A world without the wise woman

1929 — 2018

Ursula K. Le Guin understood that magic, when it’s more than a plot device, more even than a metaphor, is a kind of objectification of humankind’s collective potential. In SF, the same thing is suggested in the impossibly huge machines of mech anime or space opera. And in the craft and practice of writing, it’s in those mystical notions of characters taking on their own will, or the text speaking back to you and critiquing itself as the work goes on. These things don’t actually happen. But it’s our framework for experiencing, in Raymond Williams’s language, that sprawling cultural material process. Its determinants and its scope through space and history is beyond any one of us.

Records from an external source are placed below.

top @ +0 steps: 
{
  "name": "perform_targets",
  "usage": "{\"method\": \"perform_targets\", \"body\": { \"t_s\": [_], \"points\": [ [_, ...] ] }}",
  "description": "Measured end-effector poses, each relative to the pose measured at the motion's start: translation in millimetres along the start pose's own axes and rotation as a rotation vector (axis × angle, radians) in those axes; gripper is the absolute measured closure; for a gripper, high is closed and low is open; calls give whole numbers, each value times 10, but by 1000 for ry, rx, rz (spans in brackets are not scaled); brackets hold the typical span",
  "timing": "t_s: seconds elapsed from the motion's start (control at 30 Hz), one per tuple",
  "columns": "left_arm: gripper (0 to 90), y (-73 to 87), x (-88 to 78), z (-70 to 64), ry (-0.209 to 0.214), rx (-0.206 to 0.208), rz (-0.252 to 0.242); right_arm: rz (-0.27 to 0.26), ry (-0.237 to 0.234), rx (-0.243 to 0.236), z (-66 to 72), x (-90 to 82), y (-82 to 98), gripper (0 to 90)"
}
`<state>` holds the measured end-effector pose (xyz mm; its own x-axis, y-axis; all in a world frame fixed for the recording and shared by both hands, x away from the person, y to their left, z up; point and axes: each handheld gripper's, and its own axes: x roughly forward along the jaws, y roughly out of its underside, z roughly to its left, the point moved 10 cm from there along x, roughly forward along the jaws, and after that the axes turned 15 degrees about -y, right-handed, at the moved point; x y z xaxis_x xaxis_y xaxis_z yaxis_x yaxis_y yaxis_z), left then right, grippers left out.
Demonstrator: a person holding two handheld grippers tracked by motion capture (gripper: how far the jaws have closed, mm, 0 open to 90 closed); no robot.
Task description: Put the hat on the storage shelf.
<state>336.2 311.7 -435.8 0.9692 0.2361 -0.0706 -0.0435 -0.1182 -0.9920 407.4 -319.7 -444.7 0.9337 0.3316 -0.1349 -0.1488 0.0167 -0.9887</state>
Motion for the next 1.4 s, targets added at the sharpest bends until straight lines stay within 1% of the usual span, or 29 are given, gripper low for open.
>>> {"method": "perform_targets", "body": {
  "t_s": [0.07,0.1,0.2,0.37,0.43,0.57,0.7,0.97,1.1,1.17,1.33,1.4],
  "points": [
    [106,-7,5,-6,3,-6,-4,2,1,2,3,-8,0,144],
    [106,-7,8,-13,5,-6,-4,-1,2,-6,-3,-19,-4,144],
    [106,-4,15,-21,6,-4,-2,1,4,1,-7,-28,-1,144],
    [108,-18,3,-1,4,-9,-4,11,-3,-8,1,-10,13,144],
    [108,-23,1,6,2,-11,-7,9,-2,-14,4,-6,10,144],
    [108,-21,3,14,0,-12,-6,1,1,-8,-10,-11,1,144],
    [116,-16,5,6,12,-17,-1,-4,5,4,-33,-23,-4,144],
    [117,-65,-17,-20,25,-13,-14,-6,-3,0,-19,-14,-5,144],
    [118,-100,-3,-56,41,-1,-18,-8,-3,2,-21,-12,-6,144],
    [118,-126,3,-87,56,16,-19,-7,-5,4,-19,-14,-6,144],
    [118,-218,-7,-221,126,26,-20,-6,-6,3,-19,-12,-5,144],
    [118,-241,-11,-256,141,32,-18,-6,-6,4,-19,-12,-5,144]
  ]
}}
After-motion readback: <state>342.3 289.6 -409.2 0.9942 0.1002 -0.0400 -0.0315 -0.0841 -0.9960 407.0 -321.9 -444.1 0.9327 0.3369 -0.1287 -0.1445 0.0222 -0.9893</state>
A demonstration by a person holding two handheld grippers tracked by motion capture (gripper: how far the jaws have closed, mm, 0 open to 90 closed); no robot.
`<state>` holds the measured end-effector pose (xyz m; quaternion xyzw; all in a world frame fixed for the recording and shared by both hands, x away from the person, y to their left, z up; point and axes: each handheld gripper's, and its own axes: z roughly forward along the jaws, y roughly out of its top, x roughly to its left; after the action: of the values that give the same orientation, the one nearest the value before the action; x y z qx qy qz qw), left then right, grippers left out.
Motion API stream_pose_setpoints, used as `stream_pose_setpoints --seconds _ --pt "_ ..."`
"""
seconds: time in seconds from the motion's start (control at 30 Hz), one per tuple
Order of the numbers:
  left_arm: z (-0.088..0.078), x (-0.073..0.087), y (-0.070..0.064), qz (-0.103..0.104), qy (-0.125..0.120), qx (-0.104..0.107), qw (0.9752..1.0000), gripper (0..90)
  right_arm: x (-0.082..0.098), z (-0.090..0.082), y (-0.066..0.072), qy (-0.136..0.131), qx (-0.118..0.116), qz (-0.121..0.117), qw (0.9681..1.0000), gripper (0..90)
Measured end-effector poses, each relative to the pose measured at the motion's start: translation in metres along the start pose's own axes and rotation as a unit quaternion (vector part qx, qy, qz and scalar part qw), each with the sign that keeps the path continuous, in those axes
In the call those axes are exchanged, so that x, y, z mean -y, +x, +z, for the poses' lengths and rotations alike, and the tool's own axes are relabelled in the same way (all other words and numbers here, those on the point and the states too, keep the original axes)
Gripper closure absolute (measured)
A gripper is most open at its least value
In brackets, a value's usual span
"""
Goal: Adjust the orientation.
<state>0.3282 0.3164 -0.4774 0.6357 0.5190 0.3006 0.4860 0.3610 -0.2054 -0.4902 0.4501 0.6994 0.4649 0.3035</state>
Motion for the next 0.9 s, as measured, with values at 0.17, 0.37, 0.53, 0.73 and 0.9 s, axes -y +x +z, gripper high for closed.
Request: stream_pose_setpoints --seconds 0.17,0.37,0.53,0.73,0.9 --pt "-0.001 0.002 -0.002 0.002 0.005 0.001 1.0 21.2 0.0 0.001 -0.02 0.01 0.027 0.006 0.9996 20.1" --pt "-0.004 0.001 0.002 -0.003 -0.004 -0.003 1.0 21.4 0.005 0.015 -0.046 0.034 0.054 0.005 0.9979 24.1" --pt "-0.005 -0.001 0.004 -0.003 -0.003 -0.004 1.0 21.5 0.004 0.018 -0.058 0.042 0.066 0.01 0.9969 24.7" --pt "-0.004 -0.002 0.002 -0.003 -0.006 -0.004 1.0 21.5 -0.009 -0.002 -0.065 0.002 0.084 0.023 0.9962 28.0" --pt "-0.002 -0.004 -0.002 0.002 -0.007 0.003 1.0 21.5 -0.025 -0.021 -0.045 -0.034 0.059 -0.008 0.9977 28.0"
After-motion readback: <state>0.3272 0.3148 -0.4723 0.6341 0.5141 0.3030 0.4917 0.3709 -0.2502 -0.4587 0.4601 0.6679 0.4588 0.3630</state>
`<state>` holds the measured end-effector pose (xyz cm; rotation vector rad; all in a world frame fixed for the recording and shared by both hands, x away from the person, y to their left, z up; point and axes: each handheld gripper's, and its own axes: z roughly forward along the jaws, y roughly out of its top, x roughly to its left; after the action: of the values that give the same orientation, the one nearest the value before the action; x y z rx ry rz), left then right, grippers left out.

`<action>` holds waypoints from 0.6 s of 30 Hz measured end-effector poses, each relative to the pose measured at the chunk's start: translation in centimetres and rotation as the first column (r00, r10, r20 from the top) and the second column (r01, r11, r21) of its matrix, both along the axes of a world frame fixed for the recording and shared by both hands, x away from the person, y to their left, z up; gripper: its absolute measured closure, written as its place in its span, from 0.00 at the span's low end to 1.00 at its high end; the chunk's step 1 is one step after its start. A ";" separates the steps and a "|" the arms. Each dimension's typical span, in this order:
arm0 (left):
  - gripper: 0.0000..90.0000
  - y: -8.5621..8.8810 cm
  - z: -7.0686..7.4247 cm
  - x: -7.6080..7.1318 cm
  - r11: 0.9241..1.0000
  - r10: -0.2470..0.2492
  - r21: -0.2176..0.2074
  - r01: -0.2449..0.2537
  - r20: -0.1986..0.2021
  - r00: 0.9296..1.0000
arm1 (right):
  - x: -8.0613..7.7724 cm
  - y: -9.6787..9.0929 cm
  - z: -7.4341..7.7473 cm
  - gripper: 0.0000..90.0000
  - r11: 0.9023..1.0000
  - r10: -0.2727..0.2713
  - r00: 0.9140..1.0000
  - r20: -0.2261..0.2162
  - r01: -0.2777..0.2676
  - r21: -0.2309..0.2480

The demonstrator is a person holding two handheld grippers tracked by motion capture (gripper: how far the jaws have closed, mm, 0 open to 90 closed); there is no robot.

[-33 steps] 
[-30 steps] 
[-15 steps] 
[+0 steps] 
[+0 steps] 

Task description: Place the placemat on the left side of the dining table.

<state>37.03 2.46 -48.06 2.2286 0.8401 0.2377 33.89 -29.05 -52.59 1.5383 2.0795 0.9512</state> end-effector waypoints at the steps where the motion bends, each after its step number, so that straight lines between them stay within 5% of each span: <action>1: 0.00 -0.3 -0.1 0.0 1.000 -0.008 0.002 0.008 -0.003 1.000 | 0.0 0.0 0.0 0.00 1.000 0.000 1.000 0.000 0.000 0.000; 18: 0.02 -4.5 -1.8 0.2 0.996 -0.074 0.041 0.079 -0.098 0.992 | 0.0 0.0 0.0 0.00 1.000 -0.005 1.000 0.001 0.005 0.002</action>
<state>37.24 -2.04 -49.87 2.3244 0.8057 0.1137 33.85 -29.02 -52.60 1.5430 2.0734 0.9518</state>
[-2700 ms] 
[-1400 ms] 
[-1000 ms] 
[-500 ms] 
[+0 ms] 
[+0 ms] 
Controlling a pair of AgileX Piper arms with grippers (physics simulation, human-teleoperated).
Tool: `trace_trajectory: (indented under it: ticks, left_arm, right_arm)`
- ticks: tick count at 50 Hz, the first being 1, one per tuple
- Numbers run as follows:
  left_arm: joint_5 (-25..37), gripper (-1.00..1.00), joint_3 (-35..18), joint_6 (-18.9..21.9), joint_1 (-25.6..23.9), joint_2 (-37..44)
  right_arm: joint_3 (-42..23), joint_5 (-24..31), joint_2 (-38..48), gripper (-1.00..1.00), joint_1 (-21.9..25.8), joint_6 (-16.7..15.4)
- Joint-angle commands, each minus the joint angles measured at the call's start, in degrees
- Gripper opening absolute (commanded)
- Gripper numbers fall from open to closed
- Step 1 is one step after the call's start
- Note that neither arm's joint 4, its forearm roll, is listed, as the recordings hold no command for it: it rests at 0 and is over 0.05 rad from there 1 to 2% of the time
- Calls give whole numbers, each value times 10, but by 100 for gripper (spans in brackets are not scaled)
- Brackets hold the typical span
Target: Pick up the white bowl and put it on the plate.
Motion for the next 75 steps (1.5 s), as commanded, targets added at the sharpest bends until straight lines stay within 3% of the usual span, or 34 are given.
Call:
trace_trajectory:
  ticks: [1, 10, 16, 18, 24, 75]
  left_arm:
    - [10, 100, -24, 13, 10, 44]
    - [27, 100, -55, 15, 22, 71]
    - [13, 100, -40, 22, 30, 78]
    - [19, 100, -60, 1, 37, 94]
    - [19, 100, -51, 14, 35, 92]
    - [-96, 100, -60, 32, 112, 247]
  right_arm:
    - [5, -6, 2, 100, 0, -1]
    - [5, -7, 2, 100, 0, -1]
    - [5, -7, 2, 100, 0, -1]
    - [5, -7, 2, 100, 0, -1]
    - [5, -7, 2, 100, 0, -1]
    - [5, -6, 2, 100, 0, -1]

I’ve barely read her work because I’m a dolt. Just LEFT HAND OF DARKNESS (genius, especially in its structure) some stories, and the intro essay to the Norton anthology she co-edited.

But as a light reader of SF she was always there as an example of a committed socialist in a field dominated by libertarian ideas. That’s enough for anyone to be grateful, but hers was also a work of robust anarchist metaphysics to boot.

Her famous quote about capitalism — you know the one — should make anyone who calls themselves a writer yet insists that there is no viable alternative to capitalism feel like a damn fool. For they have failed in their vocation before even picking up the pen or setting down to the keyboard: to use one’s imagination.